Exercise goal. Retype the data that follows exactly. No pictures belong in the copy.

Given material.
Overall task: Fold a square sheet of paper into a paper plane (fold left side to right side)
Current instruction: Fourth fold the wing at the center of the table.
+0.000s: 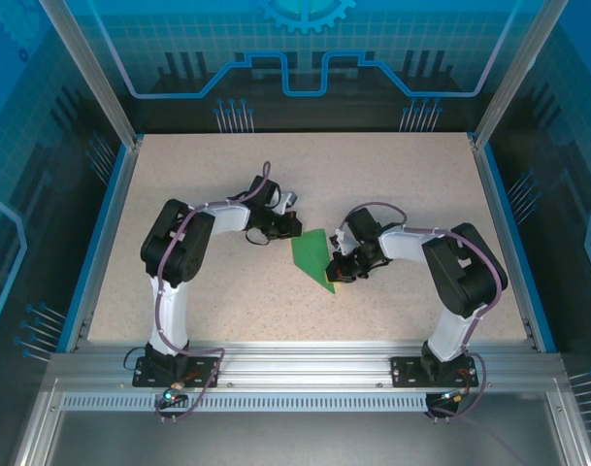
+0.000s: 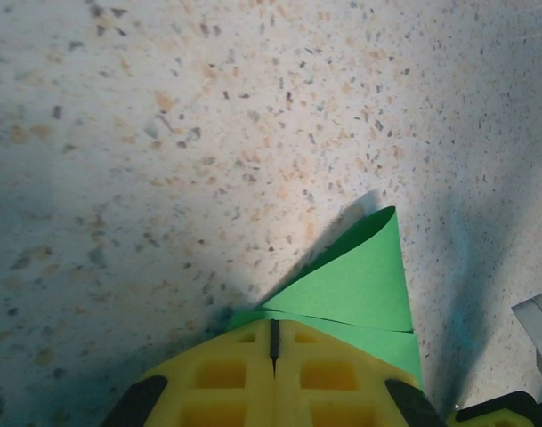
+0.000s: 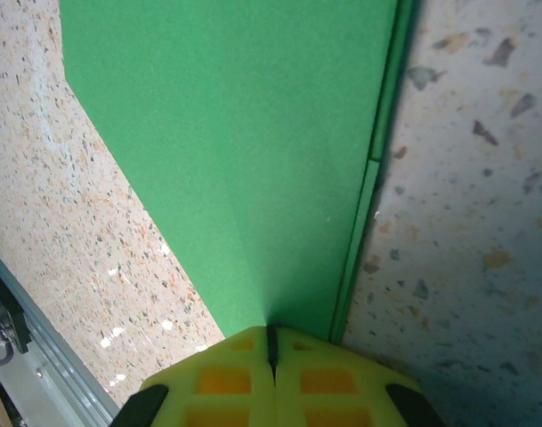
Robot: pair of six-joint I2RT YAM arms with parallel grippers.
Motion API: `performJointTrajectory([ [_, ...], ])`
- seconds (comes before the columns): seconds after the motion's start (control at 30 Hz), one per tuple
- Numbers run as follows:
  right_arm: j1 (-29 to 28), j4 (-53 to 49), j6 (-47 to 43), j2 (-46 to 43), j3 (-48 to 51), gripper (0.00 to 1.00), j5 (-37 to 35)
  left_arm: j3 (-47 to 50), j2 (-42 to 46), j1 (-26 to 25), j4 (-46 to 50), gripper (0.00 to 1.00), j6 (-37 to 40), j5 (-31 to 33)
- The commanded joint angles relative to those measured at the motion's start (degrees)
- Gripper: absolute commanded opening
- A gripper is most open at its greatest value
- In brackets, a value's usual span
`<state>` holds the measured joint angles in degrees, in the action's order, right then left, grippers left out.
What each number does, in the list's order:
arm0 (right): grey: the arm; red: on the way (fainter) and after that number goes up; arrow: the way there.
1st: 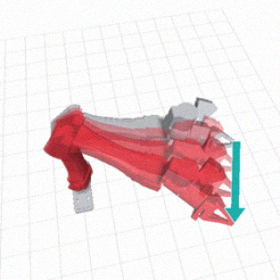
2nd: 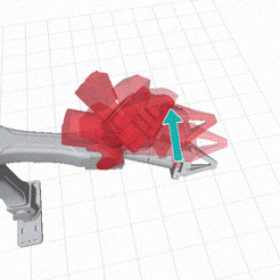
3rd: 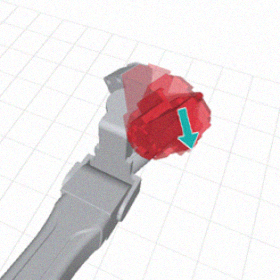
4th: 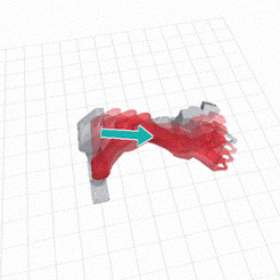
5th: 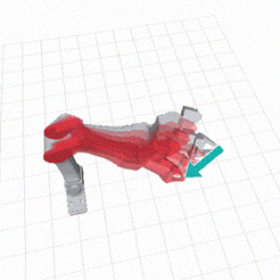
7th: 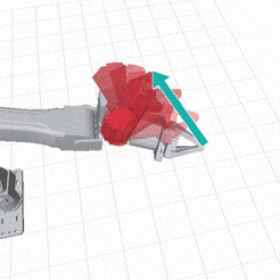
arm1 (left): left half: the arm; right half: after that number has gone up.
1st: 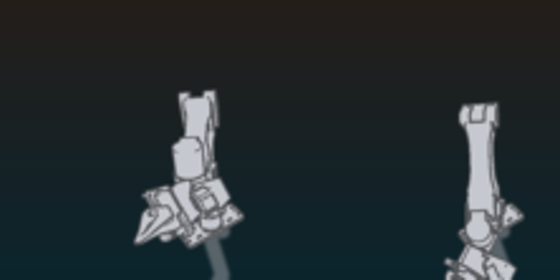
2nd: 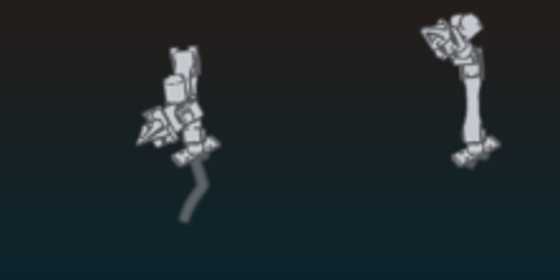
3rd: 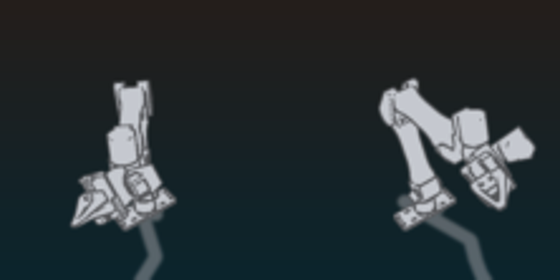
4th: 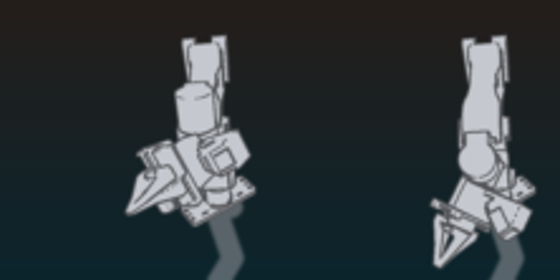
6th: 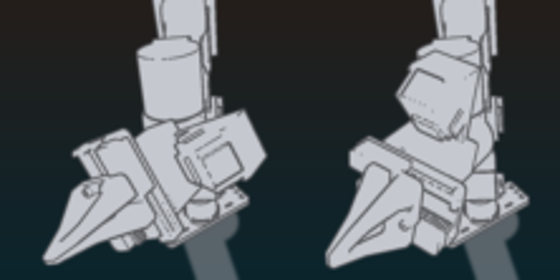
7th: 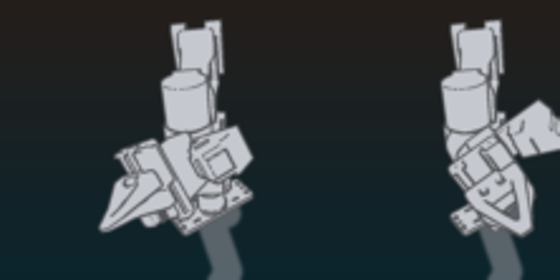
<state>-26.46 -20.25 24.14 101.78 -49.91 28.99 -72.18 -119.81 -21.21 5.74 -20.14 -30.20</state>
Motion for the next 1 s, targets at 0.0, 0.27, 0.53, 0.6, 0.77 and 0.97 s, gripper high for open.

Answer to this problem.
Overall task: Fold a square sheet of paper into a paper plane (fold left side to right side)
Current instruction: Fourth fold the wing at the center of the table.
+0.000s: 
+0.000s: 
+0.000s: 
Robot: pair of six-joint I2RT YAM arms with parallel grippers.
Motion API: `performJointTrajectory([ [_, ...], ])`
- seconds (comes before the columns): seconds after the motion's start (control at 30 Hz), one per tuple
- Numbers run as follows:
  right_arm: j1 (-29 to 28), j4 (-53 to 49), j6 (-47 to 43), j2 (-46 to 43), j3 (-48 to 51), gripper (0.00 to 1.00), j5 (-37 to 35)
  left_arm: j3 (-47 to 50), j2 (-42 to 46), j1 (-26 to 25), j4 (-46 to 50), gripper (0.00 to 1.00), j6 (-37 to 40), j5 (-31 to 33)
- The commanded joint angles relative to those measured at the motion's start (degrees)
- Gripper: absolute commanded opening
- A gripper is most open at its greatest value
- In brackets, a value's usual span
`<state>` holds the measured joint angles in degrees, in the action's order, right then left, grippers left out.
What each number does, in the list's order:
arm0 (right): grey: the arm; red: on the way (fainter) and after that number goes up; arrow: the way there.
1st: 
2nd: 
3rd: 
4th: 
5th: 
7th: 
arm1 (left): left half: the arm; right half: after that number has gone up.
1st: 
2nd: 
3rd: 
4th: 
6th: 
7th: 
<state>-26.46 -20.25 24.14 101.78 -49.91 28.99 -72.18 -119.81 -21.21 5.74 -20.14 -30.20</state>
Motion for the next 1 s, targets at 0.0, 0.27, 0.53, 0.6, 0.77 and 0.97 s, gripper high for open.

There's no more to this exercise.